(Data section)

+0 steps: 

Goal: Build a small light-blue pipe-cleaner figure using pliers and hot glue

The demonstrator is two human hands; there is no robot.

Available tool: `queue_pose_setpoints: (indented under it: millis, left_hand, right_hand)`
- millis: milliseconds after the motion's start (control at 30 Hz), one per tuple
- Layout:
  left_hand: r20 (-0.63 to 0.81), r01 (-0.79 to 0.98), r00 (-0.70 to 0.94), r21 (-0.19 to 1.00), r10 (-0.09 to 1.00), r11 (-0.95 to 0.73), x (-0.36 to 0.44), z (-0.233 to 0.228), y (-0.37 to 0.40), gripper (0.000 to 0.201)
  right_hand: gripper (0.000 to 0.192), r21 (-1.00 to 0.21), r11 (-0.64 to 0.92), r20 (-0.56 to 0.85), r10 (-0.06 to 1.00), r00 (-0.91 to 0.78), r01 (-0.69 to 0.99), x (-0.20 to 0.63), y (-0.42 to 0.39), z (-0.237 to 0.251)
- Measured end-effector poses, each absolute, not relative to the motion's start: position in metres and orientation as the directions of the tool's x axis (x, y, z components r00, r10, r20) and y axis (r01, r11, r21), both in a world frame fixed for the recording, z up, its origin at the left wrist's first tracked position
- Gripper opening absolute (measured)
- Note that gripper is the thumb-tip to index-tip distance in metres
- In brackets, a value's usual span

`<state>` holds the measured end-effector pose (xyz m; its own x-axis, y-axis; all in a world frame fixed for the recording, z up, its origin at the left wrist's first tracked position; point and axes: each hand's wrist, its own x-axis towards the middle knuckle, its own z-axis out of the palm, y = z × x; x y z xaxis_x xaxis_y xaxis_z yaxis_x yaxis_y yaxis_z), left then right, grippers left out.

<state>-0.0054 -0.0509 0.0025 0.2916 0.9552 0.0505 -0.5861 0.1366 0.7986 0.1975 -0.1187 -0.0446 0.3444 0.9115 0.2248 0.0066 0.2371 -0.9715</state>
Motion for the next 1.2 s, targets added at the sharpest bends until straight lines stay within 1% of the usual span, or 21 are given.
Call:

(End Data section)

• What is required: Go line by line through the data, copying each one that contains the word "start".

• Reply:
- millis: milliseconds after the motion's start (control at 30 Hz), one per tuple
- Measured end-effector poses, each absolute, not relative to the motion's start: position in metres and orientation as the directions of the tool's x axis (x, y, z components r00, r10, r20) and y axis (r01, r11, r21), both in a world frame fixed for the recording, z up, its origin at the left wrist's first tracked position

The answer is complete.